- _Task instructions_: Every line from the beginning of the data through the line containing "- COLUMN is" should be reproduced exactly, and no further lines should be output.

- _Source data_:
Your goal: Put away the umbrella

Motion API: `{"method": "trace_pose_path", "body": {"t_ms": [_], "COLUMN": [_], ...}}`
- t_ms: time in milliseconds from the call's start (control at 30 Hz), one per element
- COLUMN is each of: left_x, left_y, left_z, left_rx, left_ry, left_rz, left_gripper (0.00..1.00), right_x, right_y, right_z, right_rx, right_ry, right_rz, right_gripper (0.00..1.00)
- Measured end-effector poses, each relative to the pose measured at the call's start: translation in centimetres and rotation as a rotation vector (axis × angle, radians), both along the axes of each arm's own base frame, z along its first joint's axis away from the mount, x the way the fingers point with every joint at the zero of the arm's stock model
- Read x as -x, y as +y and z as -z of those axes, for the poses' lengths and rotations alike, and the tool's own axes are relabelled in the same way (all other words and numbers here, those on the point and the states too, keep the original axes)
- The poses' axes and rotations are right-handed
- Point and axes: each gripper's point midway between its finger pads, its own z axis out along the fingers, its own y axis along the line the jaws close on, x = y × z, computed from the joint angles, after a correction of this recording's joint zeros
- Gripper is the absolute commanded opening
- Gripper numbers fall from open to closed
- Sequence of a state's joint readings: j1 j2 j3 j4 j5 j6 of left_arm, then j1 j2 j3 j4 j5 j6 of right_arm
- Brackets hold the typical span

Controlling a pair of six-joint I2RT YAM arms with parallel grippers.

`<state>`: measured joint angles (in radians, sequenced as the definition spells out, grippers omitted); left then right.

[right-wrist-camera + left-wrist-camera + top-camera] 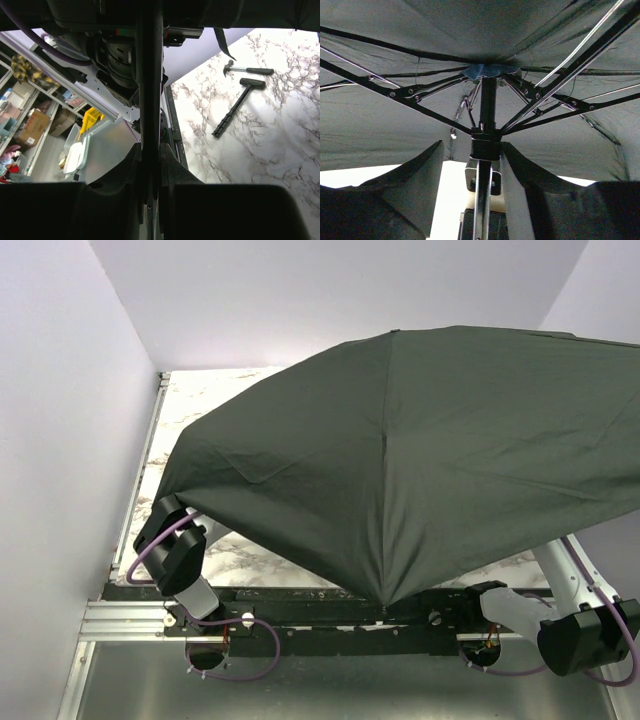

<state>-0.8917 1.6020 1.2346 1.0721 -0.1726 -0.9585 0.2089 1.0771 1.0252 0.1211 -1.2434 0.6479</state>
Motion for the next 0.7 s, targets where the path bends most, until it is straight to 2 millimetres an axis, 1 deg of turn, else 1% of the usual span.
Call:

- _Task output_:
Your goal: Put away the umbrella

Motion API: `{"method": "trace_pose_path", "body": {"t_ms": [_], "COLUMN": [_], ...}}`
- t_ms: time in milliseconds from the call's start (control at 30 Hz), one per element
- COLUMN is each of: left_x, left_y, left_z, left_rx, left_ry, left_rz, left_gripper (0.00..1.00), right_x, right_y, right_z, right_rx, right_ry, right_rz, right_gripper (0.00..1.00)

This exercise is complete.